Betty sometimes wondered if she was simply a tool of the patriarchy...
The final fact which fixes this is a sufficiently plain one. Supposing it to be conceded that humanity has acted at least not unnaturally in dividing itself into two halves, respectively typifying the ideals of special talent and of general sanity (since they are genuinely difficult to combine completely in one mind), it is not difficult to see why the line of cleavage has followed the line of sex, or why the female became the emblem of the universal and the male of the special and superior. Two gigantic facts of nature fixed it thus: first, that the woman who frequently fulfilled her functions literally could not be specially prominent in experiment and adventure; and second, that the same natural operation surrounded her with very young children, who require to be taught not so much anything as everything. Babies need not to be taught a trade, but to be introduced to a world. To put the matter shortly, woman is generally shut up in a house with a human being at the time when he asks all the questions that there are, and some that there aren't. It would be odd if she retained any of the narrowness of a specialist. 
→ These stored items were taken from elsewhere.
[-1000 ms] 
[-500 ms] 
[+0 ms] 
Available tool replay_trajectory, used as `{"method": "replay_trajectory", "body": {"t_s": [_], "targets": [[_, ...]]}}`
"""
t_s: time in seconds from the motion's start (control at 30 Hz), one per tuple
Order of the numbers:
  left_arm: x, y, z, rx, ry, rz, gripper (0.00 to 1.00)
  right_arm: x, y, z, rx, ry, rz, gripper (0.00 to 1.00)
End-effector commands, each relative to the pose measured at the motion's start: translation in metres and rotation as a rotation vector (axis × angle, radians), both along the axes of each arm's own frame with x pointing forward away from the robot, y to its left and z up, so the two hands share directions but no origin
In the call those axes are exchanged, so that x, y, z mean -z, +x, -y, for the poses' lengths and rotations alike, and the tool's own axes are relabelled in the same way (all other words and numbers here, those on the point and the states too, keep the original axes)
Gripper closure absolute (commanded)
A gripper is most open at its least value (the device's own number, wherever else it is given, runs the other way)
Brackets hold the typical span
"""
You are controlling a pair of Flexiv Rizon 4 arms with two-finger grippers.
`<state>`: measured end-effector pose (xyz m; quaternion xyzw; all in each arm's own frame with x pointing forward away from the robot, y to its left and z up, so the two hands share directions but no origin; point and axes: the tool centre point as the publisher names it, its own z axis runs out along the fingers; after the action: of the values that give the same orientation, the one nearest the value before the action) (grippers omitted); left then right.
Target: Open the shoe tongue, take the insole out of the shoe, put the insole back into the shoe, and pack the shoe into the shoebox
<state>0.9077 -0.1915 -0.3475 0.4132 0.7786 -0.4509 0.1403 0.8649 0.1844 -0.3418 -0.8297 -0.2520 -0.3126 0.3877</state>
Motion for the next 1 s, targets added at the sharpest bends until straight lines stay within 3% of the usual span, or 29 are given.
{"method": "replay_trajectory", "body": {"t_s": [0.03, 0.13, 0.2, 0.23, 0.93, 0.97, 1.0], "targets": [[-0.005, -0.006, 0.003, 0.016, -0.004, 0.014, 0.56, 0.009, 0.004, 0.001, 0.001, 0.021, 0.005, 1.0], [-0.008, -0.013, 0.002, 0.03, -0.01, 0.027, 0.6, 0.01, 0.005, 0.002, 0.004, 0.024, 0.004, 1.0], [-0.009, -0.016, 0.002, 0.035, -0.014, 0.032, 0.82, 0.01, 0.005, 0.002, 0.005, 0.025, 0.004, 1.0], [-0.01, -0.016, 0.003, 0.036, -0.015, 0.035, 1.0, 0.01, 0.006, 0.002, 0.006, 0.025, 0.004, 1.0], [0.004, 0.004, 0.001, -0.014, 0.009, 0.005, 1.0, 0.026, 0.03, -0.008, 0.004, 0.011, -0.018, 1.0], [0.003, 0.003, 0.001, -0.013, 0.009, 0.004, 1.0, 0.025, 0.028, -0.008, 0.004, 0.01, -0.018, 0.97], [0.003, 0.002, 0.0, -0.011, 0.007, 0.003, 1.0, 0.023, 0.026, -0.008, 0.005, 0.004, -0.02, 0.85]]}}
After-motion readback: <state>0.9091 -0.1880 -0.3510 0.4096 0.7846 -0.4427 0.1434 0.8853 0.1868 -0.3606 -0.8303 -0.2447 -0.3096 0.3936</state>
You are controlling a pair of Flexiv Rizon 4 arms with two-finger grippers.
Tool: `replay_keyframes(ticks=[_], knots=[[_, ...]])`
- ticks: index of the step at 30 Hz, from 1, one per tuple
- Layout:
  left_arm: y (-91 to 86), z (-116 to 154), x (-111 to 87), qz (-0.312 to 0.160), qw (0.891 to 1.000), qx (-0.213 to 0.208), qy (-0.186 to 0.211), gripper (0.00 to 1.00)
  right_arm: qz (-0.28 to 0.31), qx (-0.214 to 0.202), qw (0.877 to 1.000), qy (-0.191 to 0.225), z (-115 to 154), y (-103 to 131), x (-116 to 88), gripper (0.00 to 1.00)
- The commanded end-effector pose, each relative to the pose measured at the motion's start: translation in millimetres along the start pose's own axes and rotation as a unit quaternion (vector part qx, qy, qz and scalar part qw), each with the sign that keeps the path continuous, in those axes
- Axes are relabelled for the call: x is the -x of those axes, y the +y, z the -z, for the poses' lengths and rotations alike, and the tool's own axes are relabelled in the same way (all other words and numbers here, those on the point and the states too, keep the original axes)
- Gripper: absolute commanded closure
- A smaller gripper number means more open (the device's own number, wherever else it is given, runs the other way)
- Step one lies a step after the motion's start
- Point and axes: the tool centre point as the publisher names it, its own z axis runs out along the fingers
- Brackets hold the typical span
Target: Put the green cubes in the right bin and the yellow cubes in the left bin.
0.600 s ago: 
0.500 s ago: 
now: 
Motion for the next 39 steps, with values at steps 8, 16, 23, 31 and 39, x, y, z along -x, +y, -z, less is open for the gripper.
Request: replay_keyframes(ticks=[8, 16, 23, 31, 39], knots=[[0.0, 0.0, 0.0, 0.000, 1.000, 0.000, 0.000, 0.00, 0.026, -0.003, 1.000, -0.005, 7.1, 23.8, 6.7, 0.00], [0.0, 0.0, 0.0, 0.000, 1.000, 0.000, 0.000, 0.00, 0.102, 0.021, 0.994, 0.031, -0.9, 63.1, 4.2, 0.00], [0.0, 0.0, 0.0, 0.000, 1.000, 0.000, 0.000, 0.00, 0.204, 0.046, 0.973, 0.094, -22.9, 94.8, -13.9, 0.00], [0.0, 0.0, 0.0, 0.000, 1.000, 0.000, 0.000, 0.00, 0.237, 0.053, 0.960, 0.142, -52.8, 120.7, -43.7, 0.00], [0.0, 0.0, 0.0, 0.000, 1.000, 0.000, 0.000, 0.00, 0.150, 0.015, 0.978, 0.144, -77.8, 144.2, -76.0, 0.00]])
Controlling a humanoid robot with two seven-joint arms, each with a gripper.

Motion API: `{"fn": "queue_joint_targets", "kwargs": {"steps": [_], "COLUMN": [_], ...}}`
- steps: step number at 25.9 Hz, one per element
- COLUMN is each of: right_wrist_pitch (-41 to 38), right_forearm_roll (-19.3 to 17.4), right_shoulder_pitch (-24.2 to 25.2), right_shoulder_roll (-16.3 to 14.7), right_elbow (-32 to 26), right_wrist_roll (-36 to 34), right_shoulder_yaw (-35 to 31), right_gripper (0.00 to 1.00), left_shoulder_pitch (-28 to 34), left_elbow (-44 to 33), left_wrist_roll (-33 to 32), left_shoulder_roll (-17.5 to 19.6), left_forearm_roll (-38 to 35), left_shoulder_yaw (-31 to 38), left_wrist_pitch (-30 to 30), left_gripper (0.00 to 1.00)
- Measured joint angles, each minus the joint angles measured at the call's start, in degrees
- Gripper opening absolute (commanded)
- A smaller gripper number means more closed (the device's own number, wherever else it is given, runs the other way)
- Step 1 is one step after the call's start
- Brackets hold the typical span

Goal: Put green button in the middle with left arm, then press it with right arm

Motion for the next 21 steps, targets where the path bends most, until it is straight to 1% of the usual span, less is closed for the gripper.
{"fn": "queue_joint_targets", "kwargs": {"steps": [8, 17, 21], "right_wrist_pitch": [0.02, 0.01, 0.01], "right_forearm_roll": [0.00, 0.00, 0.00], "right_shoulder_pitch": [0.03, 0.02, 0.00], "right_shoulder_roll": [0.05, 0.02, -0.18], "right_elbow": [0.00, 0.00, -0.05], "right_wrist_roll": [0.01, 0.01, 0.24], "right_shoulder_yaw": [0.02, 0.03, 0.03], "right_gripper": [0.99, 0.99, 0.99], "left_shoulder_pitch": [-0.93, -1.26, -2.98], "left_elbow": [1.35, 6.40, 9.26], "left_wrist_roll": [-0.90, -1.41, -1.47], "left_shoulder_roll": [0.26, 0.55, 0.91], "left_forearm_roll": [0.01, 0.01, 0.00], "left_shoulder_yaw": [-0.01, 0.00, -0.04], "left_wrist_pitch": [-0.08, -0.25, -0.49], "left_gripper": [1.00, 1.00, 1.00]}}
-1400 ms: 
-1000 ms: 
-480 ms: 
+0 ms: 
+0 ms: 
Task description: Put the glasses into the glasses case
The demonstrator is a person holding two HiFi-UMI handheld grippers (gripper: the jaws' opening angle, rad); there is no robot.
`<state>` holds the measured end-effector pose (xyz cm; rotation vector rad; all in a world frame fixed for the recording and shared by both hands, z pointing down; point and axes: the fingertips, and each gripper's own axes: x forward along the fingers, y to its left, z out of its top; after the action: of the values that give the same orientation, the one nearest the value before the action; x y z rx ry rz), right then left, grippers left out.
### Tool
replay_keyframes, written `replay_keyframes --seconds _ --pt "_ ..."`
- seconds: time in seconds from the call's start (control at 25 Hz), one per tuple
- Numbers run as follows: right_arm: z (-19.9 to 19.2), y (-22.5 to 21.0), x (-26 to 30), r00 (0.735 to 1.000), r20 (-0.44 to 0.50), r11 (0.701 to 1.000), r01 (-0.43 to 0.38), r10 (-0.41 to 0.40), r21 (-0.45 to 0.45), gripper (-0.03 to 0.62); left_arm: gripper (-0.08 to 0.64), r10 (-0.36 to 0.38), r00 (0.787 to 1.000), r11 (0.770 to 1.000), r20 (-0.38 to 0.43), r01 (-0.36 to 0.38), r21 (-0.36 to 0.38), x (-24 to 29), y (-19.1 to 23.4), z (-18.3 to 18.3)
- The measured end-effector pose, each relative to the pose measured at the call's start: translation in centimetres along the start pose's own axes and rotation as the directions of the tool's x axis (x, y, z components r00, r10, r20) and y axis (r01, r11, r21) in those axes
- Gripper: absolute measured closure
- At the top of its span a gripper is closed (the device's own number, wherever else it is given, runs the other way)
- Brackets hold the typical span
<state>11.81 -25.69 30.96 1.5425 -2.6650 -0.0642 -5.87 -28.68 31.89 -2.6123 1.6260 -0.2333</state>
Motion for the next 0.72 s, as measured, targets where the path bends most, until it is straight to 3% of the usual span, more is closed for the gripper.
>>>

And that IS how I feel about it--that active and interested parenting/homemaking requires skills that I had not even thought of developing, spanning a range of talents.  It's only as narrow as I make it and as my husband likes to say, I'm 'broad where a broad should be broad'.

Anyway, I hope all of this is taken as I meant it--a clarification for the reasons and meaning that goes into my...well, after that, I'm not about to use the word 'job'...vocation and not a degradation of the considered decisions of others.